Filters and Ringing: Part 4

Let’s put together a couple of things that were said in the last postings, which should help to support each other:

A peak or a dip filter is created by adding a bandpass filter to a throughput, as shown in Figure 1.

Fig 1. The individual building blocks of a peak/dip filter

To change from peak to dip, you switch the polarity of the bandpass portion by making the “gain” negative instead of positive. (In other words, you subtract the bandpass from the throughput instead of adding it). To change the gain of the peak/dip filter, you change the gain of the bandpass portion. To change the Q of the peak/dip, you change the Q of the bandpass.

We also saw at the end of Part 3 that changing the gain does not change the rate of the decay.

This should all come together nicely to make sense for the first of the three points. For example, since the bandpass portion is the part that’s ringing, and since changing the gain of the peak (or dip) is just a matter of changing the gain applied to the bandpass portion, then there is no reason why the decay rate of the ringing should change. It will start at a higher or lower level, but its decay slope will be the same.

Q vs Time

We also saw at the end of Part 3 that changing the Q will change the slope of the decay inversely proportionally, but that changing the frequency will change the slope of the decay proportionally.

There is a nice little rule-of-thumb that’s used by electrical engineers for measuring the Q of a filter. Let’s say that you can’t (or couldn’t be bothered to take the time to) measure the frequency or magnitude response, and you want to figure out the Q based on the time response only, you can calculate this by looking at its impulse response.

Fig 2. The time response of an unknown peaking filter. (You can tell it’s peaking because the ringing cosine wave starts above the 0 line, just like the initial impulse.)

For example, Figure 2 shows the initial part of the impulse response of an unknown filter. I’ve highlighted two points that are reasonably close to the tops of two of the cosine wave cycles. I picked the first one (on the left) and then noted its Y value (Y = 0.027). Then I found a top of another wave that was as close to half that value as I could find. You can see there that it’s 2 cycles later, where Y = 0.0149.

So, you multiply the number of cycles it takes to drop by 50% (in this example, 2 cycles) and multiply that by 4.53, which results in a value of about 9. This is a good estimate of the Q of the filter (which is actually 10, if I measure it using the -3 dB points in the magnitude response).

If you’d like to read the long version of this, check out this page.

Note that it doesn’t matter which cycle I chose to get the first value, since the rate of decay is the same through the entire time response of the filter.
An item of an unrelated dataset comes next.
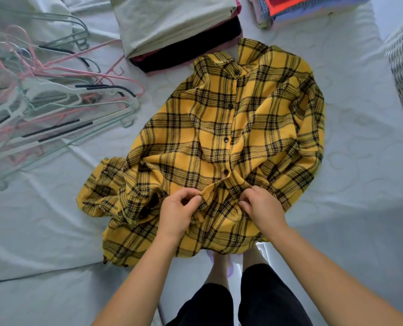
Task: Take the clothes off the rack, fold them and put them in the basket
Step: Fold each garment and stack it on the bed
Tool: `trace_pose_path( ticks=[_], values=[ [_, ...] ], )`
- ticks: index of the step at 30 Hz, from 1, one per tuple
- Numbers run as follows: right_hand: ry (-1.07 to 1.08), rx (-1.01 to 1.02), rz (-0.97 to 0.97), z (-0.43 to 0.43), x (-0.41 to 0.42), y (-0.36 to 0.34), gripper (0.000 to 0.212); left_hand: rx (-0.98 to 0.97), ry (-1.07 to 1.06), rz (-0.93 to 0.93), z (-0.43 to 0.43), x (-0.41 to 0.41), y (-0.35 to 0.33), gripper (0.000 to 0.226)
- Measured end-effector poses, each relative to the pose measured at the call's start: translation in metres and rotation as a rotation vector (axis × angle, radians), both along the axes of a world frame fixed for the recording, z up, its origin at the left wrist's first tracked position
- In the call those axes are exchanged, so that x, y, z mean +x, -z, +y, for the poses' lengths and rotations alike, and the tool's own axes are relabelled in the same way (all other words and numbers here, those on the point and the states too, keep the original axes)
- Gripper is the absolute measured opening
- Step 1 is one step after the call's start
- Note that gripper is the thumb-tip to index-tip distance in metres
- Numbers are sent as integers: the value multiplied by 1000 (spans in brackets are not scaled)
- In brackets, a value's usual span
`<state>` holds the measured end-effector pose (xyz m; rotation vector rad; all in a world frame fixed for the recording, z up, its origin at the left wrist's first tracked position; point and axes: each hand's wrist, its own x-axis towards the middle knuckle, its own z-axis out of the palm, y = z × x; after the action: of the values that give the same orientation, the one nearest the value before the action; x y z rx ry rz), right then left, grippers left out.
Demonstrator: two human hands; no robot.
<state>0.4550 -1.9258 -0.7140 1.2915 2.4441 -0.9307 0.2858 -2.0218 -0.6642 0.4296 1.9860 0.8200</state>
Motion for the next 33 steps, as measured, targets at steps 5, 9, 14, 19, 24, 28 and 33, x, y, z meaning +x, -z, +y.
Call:
trace_pose_path(
  ticks=[5, 9, 14, 19, 24, 28, 33],
  values=[
    [200, -194, 157, -7, -19, -38, 6, 29, 122, 18, 2, 10, -4, 24],
    [351, -355, 259, -24, -32, -62, 9, 75, 104, -97, 1, 19, -13, 23],
    [577, -506, 335, -23, -41, -60, 9, 59, 190, -2, -4, 13, -14, 22],
    [575, -546, 325, -23, -44, -59, 5, 34, 109, -29, -4, 15, -15, 23],
    [602, -522, 294, -20, -44, -55, 4, 39, 99, -97, -2, 19, -16, 19],
    [535, -533, 267, -17, -42, -56, 5, 17, 93, -270, 0, 8, -15, 13],
    [540, -520, 306, -17, -40, -60, 6, -1, 121, -291, 16, 2, -13, 5]
  ],
)
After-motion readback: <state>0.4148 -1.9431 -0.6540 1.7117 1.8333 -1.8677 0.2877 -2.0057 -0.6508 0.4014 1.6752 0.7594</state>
In other words, if I chose the 3rd cycle to do the first measurement, I would have found that the 5th cycle is about 50% lower because it’s also 2 cycles later.

It also doesn’t matter whether we’re talking about peaks or dips, since, as we already know, from a perspective of the individual building blocks of the filter, these are the same thing.

So what?

Of course, most normal people aren’t measuring the time response of filters to calculate the Q. However, this piece of information is good from the opposite perspective: if you know the Q of the filter, you can figure out how fast it’s decaying. For example, a filter with a Q of 2 will take 2 / 4.53 = 0.44 cycles to decay by 50% (or 6 dB). If you know the frequency, then you can then translate that into a decay rate per seconds, because the period in seconds (the total time of one cycle of the wave) = 1 / Fc.

So, if that filter with a Q of 2 has an Fc of 100 Hz, then the period is 1/100 = 0.01 sec, and therefore it will decay by 6 dB (50%) in 0.44 cycles * 0.01 sec/cycle = 0.0044 sec or 4.4 ms.

If the Fc of the filter is 5 kHz, then the the period is 1/5000 = 0.0002 sec, and therefore it will decay by 5 dB in 0.0002 * 0.44 = 0.000088 sec = 88 µsec. (This is roughly equivalent to 2 samples at 48 kHz.)

Another good thing to remember is that Q = Fc / BW where BW is the bandwidth of the response measured between the two -3 dB points. This means, for example, that if Q = 1, then Fc = BW, therefore the bandwidth is about 1 octave. If Q = 2, then the bandwidth is about 1/2 of an octave, if Q = 12 then the bandwidth is about 1 semitone (1/12th of an octave), and so on.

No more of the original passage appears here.